Così parlava Nicola Zingaretti lo scorso 3 febbraio, ospite de L’Aria che Tira, il programma condotto da Myrta Merlino, in onda su La 7. Esattamente un mese dopo proprio lui ha dovuto annunciare con un video postato sui social network di essere positivo al coronavirus, mentre nella Regione Lazio sono stati chiusi scuole, locali notturni, centri benessere, palestre, e in generale tutti i luoghi di aggregazione....
Parola d’ordine rallentare il contagio per evitare il collasso degli ospedali già messi a dura prova da anni di tagli al personale e ai posti letto. Insomma, appena un mese fa il governatore del Lazio parlava di "eccesso di allarmismo, o di isterismo in alcuni casi", mentre oggi il Paese si prepara a scenari apocalittici.

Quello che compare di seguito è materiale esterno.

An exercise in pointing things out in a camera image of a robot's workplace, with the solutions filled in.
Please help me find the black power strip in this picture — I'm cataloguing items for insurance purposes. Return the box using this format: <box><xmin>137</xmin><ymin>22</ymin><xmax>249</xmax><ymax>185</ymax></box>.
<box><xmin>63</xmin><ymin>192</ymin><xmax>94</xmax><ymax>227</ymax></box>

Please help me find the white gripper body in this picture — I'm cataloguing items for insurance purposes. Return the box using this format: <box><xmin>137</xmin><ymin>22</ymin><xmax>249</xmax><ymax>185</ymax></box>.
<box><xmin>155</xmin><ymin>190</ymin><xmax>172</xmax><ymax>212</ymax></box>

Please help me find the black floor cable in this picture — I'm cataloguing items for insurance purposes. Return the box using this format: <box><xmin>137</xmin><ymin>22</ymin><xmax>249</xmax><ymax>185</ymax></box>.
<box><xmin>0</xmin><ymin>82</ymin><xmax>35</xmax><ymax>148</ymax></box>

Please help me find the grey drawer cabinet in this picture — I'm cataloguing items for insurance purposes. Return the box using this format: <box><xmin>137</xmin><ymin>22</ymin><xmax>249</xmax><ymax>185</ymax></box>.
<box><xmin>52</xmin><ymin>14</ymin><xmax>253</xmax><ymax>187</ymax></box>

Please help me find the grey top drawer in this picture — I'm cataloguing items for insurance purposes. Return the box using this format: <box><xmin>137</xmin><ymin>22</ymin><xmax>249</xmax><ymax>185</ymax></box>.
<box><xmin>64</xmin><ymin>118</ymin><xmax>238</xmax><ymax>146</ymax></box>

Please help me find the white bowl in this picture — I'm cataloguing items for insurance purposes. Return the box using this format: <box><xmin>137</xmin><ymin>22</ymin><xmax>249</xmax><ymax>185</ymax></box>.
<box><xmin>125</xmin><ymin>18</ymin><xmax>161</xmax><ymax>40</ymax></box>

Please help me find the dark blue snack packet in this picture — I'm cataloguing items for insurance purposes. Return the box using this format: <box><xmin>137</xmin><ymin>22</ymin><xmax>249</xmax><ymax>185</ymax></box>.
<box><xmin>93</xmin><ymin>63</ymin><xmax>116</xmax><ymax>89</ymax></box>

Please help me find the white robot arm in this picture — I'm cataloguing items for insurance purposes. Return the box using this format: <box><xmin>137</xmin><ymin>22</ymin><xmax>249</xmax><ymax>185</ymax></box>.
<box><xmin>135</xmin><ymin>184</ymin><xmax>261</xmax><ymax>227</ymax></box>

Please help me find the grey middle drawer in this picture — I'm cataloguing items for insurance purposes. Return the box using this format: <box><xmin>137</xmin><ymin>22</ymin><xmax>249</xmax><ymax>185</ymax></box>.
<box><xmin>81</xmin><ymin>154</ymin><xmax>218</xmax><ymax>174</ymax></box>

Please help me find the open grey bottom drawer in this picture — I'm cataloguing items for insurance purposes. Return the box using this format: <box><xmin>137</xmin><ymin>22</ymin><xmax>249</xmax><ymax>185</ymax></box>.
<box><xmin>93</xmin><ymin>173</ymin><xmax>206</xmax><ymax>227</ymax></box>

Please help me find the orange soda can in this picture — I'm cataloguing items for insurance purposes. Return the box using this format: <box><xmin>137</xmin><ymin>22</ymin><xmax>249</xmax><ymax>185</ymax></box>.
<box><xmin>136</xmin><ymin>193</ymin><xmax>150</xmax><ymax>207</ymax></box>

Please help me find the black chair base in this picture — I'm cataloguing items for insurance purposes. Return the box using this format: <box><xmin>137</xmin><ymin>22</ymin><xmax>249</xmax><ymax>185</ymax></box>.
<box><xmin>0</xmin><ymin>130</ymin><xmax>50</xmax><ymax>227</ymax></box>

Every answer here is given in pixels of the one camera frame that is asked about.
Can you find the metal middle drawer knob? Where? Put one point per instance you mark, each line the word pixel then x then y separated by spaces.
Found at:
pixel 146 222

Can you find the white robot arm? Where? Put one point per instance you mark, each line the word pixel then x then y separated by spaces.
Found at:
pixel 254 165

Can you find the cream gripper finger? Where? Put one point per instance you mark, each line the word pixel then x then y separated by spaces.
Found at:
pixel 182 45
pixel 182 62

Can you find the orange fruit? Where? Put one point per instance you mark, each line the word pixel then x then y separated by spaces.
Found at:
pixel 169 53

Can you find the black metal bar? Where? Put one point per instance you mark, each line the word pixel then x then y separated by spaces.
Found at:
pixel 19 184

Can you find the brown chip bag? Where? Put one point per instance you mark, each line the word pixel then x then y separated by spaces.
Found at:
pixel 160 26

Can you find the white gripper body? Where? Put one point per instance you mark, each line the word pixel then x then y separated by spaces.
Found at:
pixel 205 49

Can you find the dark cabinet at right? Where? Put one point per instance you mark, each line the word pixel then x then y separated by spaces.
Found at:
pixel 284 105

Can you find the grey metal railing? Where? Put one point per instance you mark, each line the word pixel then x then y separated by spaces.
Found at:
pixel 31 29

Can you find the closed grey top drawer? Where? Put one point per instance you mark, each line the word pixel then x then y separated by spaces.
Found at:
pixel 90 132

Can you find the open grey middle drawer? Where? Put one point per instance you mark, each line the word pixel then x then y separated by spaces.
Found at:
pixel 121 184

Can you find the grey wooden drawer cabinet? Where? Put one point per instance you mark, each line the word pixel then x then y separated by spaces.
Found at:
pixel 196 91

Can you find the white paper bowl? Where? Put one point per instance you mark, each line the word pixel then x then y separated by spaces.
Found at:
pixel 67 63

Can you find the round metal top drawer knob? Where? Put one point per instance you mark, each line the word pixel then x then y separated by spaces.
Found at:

"La situazione è complessa", aveva detto ai microfoni di La 7. Ma la psicosi, aveva ribadito, è "abbastanza ingiustificata". Ad un mese di distanza queste parole suonano emblematiche di fronte alle immagini delle città vuote e di una nazione sull’orlo del collasso. È lo stesso governatore del Lazio ad essere stato colpito da quel virus, il cui potenziale forse, alla luce delle frasi pronunciate un mese fa, è stato sottovalutato anche dagli esperti.
Nella stessa trasmissione il virologo Roberto Burioni assicurava che in Italia il rischio contagio era pari a "zero". "Il virus non c’è e il contagio al momento non è possibile, dobbiamo stare tutti un po’ tranquilli", rassicurava la conduttrice citando l’esperto in collegamento con lo studio. "Le do un dato che conferma quanto ha detto Burioni - rispondeva Zingaretti - nella nostra regione ci sono circa 85mila pazienti con l’influenza stagionale, quella sì che causa decessi, e due con il coronavirus".
E invece l’Italia si è trasformata nel secondo Paese al mondo per numero di casi, con 7.375 infettati, e il secondo al mondo per numero di vittime, con 366 morti. Ed ora è lo stesso virologo che un mese fa minimizzava sul rischio che il Covid-19 si diffondesse a macchia d’olio nel nostro Paese a rivolgere accorati appelli alla popolazione perché si rimandino "cene fuori, aperitivi, concerti" e ci si tenga tutti a distanza di sicurezza.
"Restate a casa" è l'imperativo categorico, visto che, ha detto Burioni ospite ieri a Che tempo che fa, "paragonare questo virus a un'influenza è come paragonare un petardo a una bomba a mano". Fortuna che soltanto un mese fa in Italia non ci sarebbe stato neppure il minimo rischio che il virus si diffondesse.
Insomma, sono bastate poche settimane a far cambiare completamente la percezione del problema. Chissà che le stesse istituzioni, oltre che gli esperti, non lo abbiano sottovalutato.